Figure 2. The widely recognized causes of acid rain. (Madaan, 2016)


Innovations/technology and policy arrangements are critical in propelling the battle against the environmental pulverization air contamination has induced on the nation of China. With the decrease of carbon contamination which is brought about by coal burning, the atmosphere could be greatly altered on a positive scale. In contrast to different ventures, mining just uses the land they are uncovering. After a timeframe, the information on various biophysical components that researchers uphold can be utilized to re-establish the land that was wrecked. This methodology is executed in Canada as more citizens are becoming ecologically aware in the approaching danger of a worldwide temperature alteration (Withgott, Brennen, 2018, pg. 203). In addition, keeping away from extreme vehicle use via [image: ]carpooling, utilizing the public transportation system, biking, or appropriating electric autos can diminish the hazard China is placing on the worldwide environmental framework. Figure 3 displays the extreme traffic problem in China (Chan, 2018). There is scarcely any room between vehicles because of over the top measures in traffic. In hopes of reducing pollution and congestion, the government of China has come up with the even and odd rule in which vehicles that have an even last number on their plates can travel one day, while the vehicles that have an odd last number can travel the next (Patel, 2017). In regards to all the concerns China has upon the environment, it is continued to be the world’s largest global emitter if things don’t change in the not so distant future.

Figure 3. The extreme traffic problem in China. (Chan, 2018).

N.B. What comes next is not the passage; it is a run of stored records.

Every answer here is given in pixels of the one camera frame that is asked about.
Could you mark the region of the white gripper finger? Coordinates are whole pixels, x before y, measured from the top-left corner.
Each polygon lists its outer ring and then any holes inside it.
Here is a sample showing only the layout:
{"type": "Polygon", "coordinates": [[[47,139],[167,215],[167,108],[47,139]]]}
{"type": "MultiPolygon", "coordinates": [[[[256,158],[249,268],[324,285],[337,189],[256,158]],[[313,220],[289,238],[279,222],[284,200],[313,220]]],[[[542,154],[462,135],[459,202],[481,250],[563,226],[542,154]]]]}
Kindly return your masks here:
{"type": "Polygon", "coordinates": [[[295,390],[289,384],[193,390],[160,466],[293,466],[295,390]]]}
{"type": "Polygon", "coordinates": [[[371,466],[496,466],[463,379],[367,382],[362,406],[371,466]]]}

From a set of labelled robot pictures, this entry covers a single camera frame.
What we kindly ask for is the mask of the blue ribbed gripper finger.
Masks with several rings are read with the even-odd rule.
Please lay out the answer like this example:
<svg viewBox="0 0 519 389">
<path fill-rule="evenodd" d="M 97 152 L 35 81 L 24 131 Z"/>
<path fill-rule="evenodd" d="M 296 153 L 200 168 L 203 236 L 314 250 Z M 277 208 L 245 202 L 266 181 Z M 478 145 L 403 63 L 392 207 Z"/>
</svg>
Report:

Alternative solutions and recommendations

The causes of air pollution must be decreased all together for a protected environment. China needs to become increasingly familiarized with the significance of conserving and saving what’s left in the world. There is no returning to how the Earth used to be, but the least that should be assured is lessening the causes. The heavy burden of pollution in China is deeply rooted in the country’s emission-intensive industries and coal-dominated energy structure. The World Health Organization concluded that anthropogenic sources of emissions are complex and once emitted can be involved in complex chains of chemical reactions in the atmosphere that make it difficult to control secondary pollutants (Cleaner air for China, 2019). PM2.5, constitutes up to 70% of the concentration in metropolitan areas and although the concentration of PM2.5 is decreasing, the share of secondary compounds is heavily increasing (Cleaner air for China, 2019). In order to make progressive change, the focus of environmental controls should be broadened to other pollutants and their precursors. Furthermore, smaller vehicles, for example cruisers and bikes discharge a greater number of poisons into the air than automobiles; for this reason, there should be a more astute approach in making a progressively efficient vehicle. China also needs to question its policies on whether preventative measures are effective enough to decrease the associated risks of air pollution, along with the response relationships for risk assessment and the health effects of PM2.5 depending on the size and chemical speciation of aerosol particles (Zhu, 2017). The government of China should focus its efforts on the recommendations provided by the National Science Review Committee which prompted the fruitful control of acidic downpour in the 1980s and 1990s (Zhu, 2017). The committee shall serve the country as a safe haven to combat environmental and social change as it has in the past. Although there is a lot that China needs to focus on to control air pollution, they have however made a good effort to reduce their own emissions and to inform efforts to control pollution in other countries.